**PROBLEM TO WORK ON**
Transcribe the tail of the listing: start at the line containing "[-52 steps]" and stop after the last line, keeping every character as is and adding nothing.

____ DATA SHOWN

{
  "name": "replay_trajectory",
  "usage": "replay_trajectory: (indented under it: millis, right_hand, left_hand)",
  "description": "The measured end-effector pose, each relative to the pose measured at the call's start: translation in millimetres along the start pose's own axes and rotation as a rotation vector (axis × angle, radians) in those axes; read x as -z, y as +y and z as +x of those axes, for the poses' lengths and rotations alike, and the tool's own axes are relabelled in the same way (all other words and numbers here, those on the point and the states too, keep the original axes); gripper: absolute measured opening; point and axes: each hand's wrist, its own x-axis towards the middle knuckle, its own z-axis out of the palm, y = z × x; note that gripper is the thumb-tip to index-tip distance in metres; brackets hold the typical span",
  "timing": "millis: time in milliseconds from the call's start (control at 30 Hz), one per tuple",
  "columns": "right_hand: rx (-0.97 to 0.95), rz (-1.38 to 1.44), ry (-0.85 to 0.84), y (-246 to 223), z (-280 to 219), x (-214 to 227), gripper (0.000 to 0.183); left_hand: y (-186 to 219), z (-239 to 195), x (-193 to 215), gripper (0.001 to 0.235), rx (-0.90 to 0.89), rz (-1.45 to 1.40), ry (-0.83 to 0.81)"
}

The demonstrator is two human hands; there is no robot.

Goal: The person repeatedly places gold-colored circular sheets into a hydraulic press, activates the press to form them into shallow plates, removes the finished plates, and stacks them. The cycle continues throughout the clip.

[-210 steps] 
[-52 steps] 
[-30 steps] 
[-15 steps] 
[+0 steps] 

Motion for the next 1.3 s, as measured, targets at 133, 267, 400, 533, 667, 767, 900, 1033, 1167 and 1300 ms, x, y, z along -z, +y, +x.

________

**RESULT OF THE TASK**
[-52 steps] 
[-30 steps] 
[-15 steps] 
[+0 steps] 

Motion for the next 1.3 s, as measured, targets at 133, 267, 400, 533, 667, 767, 900, 1033, 1167 and 1300 ms, x, y, z along -z, +y, +x.

No additional output will be produced.